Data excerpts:
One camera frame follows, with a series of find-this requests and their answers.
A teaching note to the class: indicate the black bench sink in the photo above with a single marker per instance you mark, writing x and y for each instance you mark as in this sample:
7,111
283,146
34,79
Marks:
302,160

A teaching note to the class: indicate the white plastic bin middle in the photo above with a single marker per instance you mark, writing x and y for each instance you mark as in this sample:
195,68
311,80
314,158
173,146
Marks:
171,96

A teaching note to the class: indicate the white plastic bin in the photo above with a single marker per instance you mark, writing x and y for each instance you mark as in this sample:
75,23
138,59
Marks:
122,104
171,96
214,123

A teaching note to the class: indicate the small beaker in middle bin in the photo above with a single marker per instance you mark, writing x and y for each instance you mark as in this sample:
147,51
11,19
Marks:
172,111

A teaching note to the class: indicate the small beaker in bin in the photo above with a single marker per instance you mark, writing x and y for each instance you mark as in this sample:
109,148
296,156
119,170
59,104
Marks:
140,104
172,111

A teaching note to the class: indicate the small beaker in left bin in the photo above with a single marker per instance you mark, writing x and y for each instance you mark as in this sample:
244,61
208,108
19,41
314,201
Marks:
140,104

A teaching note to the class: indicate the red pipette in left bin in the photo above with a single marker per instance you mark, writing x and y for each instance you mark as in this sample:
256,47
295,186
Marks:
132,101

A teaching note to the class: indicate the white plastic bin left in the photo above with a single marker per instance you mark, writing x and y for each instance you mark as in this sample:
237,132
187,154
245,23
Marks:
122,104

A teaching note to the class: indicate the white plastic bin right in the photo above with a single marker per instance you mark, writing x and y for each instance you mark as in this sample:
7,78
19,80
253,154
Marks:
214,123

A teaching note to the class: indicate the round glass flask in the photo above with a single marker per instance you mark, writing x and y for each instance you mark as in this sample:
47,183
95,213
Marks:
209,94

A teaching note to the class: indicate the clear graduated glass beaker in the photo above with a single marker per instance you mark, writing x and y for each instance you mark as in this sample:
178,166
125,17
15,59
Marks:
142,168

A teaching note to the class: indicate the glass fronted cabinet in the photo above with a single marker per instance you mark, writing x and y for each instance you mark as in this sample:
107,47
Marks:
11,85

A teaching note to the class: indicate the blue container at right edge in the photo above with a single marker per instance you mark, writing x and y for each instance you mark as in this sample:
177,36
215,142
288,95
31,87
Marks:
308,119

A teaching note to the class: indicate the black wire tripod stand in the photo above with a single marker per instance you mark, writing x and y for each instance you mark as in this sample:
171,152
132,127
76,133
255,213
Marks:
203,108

* * *

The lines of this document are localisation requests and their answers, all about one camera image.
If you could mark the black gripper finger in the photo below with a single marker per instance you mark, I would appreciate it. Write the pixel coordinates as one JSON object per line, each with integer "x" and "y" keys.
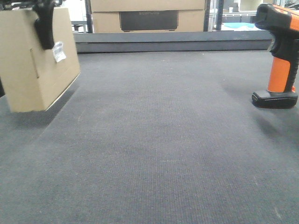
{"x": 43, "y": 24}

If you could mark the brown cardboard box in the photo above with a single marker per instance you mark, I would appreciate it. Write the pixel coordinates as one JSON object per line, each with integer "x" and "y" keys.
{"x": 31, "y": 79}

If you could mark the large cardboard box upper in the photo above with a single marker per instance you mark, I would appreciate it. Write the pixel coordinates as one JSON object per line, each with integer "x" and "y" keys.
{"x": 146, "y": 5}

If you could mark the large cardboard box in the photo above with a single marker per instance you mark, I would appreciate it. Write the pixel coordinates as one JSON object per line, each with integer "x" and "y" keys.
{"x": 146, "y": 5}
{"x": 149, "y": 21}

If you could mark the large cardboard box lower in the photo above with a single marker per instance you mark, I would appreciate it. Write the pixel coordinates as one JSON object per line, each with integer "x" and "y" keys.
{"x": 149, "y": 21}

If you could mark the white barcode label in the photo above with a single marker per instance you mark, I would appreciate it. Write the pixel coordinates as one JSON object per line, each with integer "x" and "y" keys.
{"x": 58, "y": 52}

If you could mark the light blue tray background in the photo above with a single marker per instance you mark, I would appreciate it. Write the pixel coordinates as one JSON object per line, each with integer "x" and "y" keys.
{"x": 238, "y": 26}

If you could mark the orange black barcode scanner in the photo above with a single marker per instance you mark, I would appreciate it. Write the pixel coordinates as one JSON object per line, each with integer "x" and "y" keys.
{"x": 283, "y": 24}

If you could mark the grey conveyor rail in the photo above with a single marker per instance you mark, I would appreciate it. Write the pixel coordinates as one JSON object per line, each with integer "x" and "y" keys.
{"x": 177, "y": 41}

...

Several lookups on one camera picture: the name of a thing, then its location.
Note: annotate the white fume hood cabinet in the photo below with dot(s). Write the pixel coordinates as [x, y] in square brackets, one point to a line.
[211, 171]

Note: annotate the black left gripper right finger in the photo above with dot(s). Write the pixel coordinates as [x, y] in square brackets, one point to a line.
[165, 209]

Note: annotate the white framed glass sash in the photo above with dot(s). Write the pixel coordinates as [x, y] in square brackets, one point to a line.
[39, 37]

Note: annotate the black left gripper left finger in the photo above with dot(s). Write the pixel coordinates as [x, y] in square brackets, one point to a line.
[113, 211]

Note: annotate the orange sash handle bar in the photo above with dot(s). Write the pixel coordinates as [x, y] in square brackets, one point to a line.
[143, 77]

[How to complete this task]:
Among the entries above, locate the lines containing "One camera frame" and "A teaching note to the class: indicate the black bench", and transcribe exactly those two lines and all lines between.

[Task answer]:
One camera frame follows, with a series of find-this requests and their answers.
A teaching note to the class: indicate the black bench sink in the photo above with a single marker per instance you mark, writing x and y for each instance you mark as in this sample:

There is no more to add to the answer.